FILM REVIEW: Paul Rudd’s charms fail to save the bloated and disjointed "Ant Man and the Wasp: Quauntamania"

FILM REVIEW: Paul Rudd’s charms fail to save the bloated and disjointed "Ant Man and the Wasp: Quauntamania"

‘Ant Man and the Wasp: Quantamania’ (hereafter Quantamania) is hot plastic muck. To varying degrees of success, the Marvel Cinematic Universe has consistently delivered enjoyable action movies that serve up a decent blend of sentimentality, thrills and laughs. It’s true that few could point to the Ant-Man movies as top–tier Marvel. But Paul Rudd’s everyman affability and his ant-sized super heroics, often involving bouncing around and through mundane objects, provided those films a novelty that made them stand out.

Sadly, this Ant Man sequel, with its ambitions to add to the larger Marvel mythology, does away with that novelty almost right away by dispatching Ant Man and his family to the Quantum Realm, a dangerous sub-atomic universe. There they battle exiled supervillain Kang while trying to find a way back home. 

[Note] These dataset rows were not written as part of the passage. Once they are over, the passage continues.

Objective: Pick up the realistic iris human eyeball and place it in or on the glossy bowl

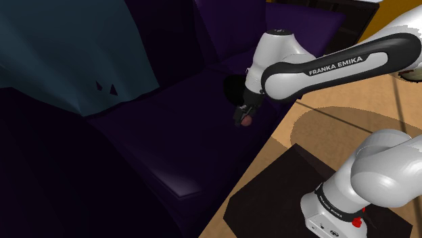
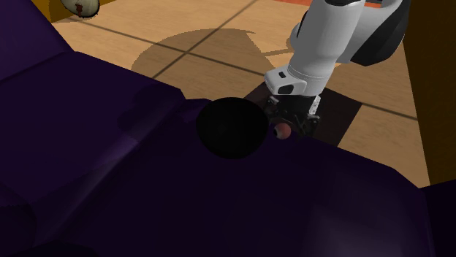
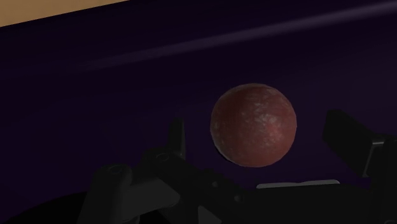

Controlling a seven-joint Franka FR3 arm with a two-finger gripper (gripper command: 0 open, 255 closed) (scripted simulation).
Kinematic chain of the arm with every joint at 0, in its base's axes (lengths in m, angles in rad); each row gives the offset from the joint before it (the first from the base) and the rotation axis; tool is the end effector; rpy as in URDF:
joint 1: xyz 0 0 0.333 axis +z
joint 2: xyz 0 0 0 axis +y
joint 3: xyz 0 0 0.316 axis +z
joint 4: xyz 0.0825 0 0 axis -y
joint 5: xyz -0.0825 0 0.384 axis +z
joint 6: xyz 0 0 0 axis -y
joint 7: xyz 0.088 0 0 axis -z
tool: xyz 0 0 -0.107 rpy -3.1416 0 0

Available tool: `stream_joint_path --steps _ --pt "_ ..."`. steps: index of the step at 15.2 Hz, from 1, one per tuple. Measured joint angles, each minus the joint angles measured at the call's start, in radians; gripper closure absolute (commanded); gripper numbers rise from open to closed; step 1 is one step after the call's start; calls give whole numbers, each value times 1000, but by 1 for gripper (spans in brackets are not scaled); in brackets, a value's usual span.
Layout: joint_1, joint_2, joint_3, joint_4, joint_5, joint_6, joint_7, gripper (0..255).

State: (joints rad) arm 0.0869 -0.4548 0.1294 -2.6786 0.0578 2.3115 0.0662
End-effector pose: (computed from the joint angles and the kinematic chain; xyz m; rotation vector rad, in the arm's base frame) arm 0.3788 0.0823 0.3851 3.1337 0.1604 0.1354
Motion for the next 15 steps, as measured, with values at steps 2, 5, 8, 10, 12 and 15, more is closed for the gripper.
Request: stream_joint_path --steps 2,5,8,10,12,15 --pt "0 0 0 0 0 0 0 255" --pt "0 0 0 0 0 0 0 255" --pt "0 0 0 0 0 0 0 255" --pt "0 0 0 0 0 0 0 255" --pt "1 -12 -1 9 0 -20 0 255" --pt "1 -32 -3 31 0 -63 0 255"
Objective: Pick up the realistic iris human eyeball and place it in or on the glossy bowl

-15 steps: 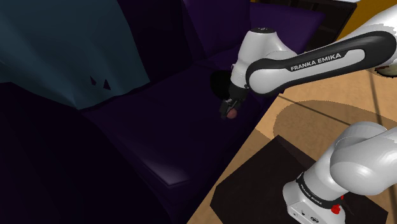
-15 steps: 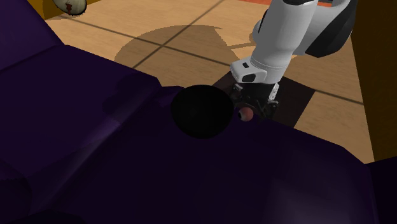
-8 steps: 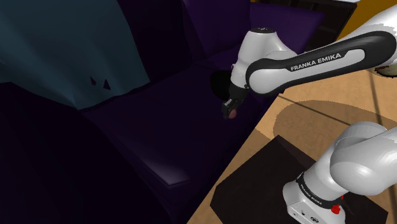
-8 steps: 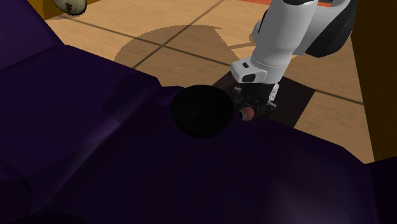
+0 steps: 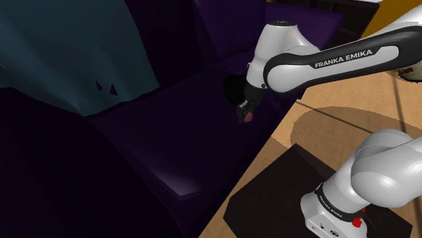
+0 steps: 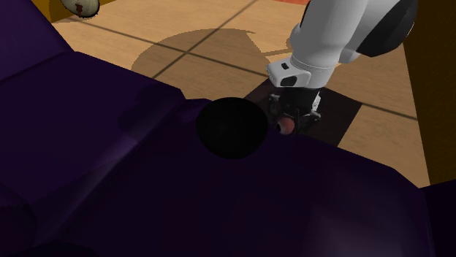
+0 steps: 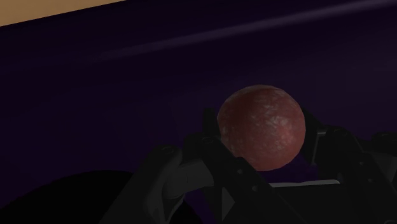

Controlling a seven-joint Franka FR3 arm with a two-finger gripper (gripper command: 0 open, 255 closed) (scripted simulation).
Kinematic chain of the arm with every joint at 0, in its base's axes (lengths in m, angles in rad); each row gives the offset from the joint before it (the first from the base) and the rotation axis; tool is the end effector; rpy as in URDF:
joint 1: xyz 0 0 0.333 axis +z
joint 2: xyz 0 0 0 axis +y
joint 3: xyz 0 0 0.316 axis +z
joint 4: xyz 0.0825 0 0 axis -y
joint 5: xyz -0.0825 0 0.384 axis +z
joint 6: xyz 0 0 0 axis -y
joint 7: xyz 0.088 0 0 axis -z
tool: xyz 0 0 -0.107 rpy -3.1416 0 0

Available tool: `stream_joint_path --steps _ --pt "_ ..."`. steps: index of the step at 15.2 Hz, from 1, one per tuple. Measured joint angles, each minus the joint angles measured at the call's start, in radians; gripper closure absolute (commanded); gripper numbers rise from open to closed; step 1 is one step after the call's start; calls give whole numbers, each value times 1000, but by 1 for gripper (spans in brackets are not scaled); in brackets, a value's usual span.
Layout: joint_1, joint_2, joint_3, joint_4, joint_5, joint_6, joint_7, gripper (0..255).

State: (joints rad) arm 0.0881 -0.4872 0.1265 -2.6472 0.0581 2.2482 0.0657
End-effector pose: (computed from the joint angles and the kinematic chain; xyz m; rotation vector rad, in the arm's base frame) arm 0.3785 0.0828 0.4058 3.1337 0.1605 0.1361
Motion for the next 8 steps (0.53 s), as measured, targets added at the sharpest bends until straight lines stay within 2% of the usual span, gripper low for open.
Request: stream_joint_path --steps 8 --pt "0 -47 -7 74 -2 -120 -2 255"
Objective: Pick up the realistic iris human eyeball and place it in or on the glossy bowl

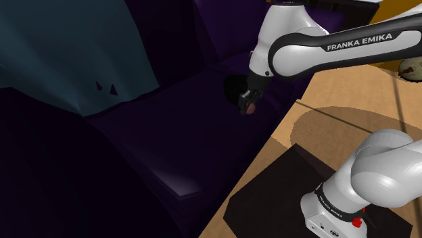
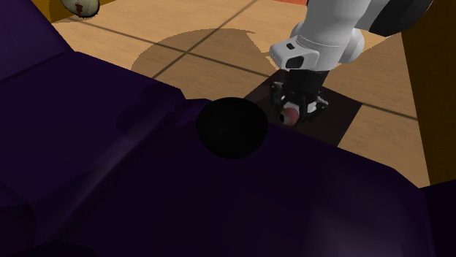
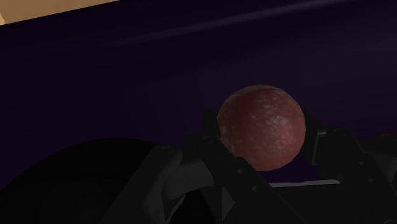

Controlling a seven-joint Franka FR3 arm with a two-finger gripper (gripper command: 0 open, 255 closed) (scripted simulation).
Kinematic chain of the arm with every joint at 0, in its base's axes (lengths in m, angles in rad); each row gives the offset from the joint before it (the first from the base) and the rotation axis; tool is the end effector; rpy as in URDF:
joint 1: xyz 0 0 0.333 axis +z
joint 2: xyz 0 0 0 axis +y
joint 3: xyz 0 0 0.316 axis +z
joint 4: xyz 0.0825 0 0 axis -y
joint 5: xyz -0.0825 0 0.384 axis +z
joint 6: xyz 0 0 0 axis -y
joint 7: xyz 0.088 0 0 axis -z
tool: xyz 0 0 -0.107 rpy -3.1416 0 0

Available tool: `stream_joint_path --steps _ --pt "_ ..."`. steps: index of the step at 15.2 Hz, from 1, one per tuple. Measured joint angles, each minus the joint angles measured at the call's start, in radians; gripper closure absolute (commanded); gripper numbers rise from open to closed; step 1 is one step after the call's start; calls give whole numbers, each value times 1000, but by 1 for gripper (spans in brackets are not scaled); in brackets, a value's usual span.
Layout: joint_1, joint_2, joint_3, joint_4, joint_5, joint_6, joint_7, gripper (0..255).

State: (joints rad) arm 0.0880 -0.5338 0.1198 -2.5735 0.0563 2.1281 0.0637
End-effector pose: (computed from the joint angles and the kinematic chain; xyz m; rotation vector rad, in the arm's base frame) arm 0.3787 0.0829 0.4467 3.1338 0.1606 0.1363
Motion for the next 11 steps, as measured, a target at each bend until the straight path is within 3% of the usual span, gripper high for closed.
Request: stream_joint_path --steps 11 --pt "-3 -33 -10 130 -5 -162 -3 255"
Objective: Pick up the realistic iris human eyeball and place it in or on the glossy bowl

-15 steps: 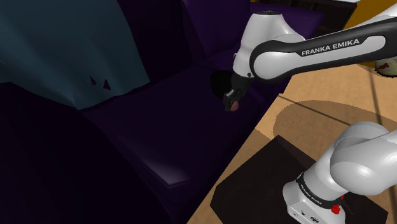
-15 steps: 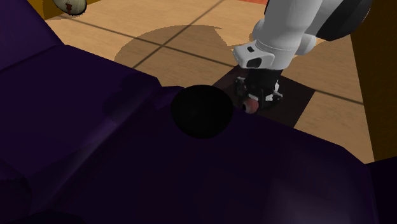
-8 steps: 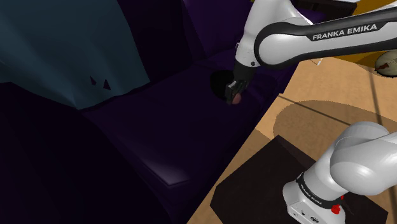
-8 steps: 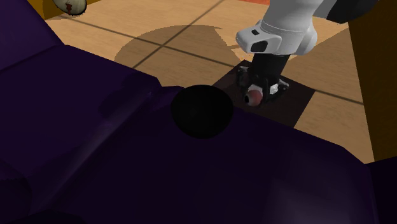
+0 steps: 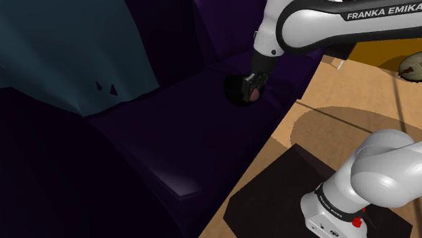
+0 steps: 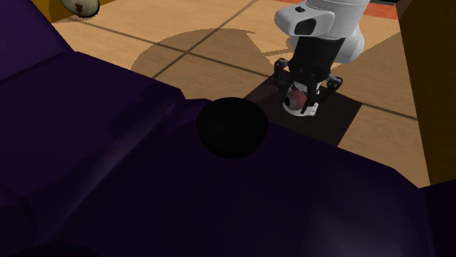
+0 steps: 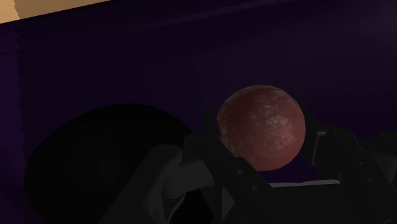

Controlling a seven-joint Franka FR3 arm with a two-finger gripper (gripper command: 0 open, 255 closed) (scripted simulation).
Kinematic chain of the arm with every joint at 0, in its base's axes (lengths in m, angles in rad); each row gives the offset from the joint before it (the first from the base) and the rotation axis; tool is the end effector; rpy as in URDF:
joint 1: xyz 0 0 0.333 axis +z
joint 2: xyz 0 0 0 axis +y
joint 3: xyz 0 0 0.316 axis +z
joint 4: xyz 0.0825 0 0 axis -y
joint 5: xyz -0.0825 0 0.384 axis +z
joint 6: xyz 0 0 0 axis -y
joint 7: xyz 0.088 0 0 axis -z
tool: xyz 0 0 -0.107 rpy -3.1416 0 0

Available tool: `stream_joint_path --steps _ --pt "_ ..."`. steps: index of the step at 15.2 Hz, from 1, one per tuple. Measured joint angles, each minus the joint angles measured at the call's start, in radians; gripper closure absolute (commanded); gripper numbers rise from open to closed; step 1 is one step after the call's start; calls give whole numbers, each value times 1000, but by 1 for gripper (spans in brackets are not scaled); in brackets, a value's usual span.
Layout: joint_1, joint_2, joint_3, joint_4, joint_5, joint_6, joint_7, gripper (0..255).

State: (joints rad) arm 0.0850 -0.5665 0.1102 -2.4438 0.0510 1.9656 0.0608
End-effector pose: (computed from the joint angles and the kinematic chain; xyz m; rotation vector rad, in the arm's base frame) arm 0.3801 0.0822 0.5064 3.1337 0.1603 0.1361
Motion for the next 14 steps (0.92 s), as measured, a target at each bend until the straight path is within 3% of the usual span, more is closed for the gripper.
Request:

Although the Quantum Realm itself is rendered with eye-catching painterly psychedelia and a few neat touches of gelatinous weirdness, the slipshod filmmaking saps the energy out of most scenes. It rarely felt like the actors were truly interacting with, or being affected by, this otherwordly environment. This is in stark contrast to the previous Ant Man movie set-pieces, in which the large and small-scale action was creatively crafted to convey a sense of wonder in an ordinary setting like a kitchen or bedroom. Quantamania clearly has a much larger scope; whole societies and factions populate the Quantum Realm yet it’s completely lacking in texture and character. 

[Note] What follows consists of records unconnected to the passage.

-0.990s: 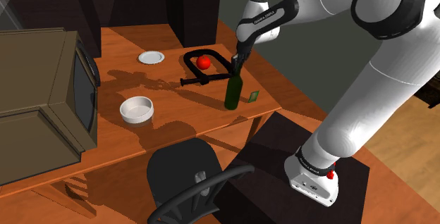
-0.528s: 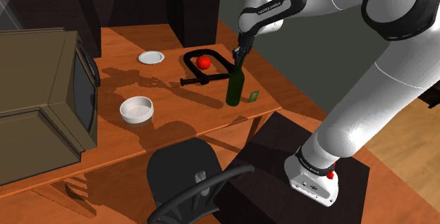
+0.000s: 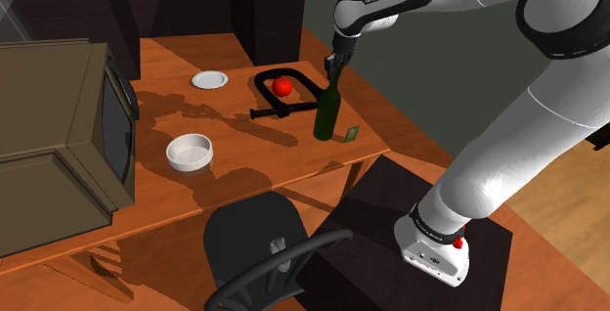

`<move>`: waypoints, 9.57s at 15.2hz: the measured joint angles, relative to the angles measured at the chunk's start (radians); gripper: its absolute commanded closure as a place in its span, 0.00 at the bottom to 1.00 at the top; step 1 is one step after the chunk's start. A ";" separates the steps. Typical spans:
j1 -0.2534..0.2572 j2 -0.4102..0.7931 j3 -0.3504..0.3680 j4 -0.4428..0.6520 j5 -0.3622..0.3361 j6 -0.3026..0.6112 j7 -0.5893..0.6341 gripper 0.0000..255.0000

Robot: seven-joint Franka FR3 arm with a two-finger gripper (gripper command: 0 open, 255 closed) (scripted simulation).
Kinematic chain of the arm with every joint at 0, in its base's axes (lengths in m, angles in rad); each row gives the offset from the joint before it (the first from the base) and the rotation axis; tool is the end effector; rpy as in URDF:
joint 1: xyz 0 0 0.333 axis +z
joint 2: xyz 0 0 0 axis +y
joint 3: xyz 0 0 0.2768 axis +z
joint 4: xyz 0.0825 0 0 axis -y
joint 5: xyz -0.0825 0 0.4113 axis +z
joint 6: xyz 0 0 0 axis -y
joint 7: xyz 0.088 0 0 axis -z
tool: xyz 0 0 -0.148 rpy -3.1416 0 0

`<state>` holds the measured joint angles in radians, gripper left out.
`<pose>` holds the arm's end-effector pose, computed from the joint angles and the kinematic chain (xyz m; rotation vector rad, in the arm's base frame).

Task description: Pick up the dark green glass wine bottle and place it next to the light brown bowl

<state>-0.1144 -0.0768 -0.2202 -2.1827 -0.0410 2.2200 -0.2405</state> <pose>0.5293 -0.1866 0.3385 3.0871 -0.1104 0.1591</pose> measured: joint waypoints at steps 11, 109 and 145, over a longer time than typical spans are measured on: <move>0.002 -0.045 0.005 0.103 -0.008 -0.147 0.005 1.00; 0.437 0.711 0.304 0.970 -0.104 -0.304 0.745 1.00; 0.439 0.709 0.304 0.901 -0.108 -0.238 0.757 0.00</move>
<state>0.3247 0.6320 0.0841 -1.2814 -0.1488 1.9820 0.5168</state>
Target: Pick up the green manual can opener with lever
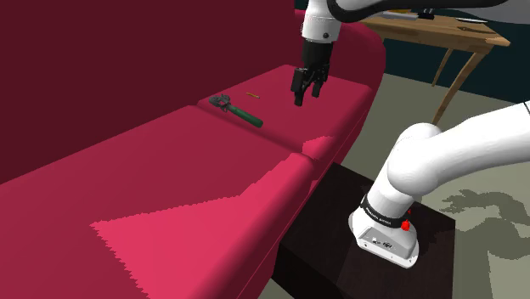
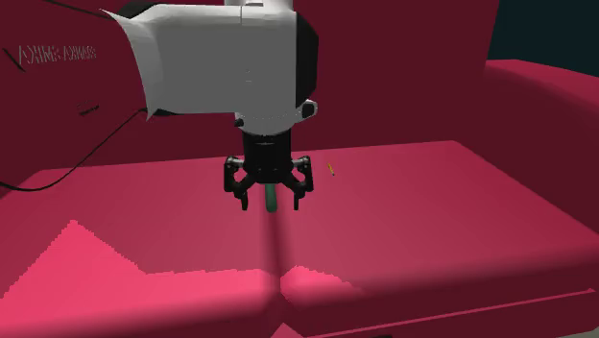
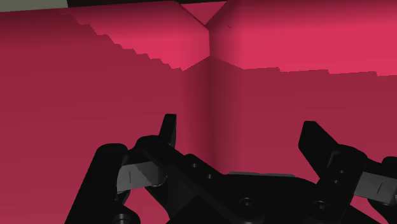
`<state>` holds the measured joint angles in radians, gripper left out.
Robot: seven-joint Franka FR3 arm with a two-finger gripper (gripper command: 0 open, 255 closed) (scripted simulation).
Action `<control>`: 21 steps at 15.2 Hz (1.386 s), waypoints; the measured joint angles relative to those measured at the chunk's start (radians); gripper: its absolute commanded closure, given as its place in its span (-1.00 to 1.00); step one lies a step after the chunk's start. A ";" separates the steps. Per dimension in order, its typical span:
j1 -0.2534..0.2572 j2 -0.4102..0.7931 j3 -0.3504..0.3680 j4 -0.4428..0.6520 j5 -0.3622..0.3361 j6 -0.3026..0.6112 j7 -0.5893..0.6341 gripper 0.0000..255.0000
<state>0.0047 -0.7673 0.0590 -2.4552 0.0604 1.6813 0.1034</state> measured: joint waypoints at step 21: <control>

Paul Rudd and Michael Douglas each get a couple of moments to deploy their charm and wit. But the human element is quashed by its visually noisy setting, despite the best efforts of all involved. Jonathan Majors as Kang is the closest thing Quantamania has to a compelling character and even he is visibly struggling mightly to make something out of very little. It’s a performance full of interesting tics that suggest a depth of character the script isn’t interested in delving into. With his imperious fury, intelligence and ability to vaporise random characters (not the main heroes, naturally) there’s little that separates him from a standard villain. This guy is clearly being primed to be the Marvel Universe’s big bad for the next number of years and this surely isn’t a great start.

Anyway, the Marvel machine will keep humming along. It’s almost too big to fail, and that’s probably part of the problem. If the continuing results are as algorithmically generated as Quantamania though, well…count me out.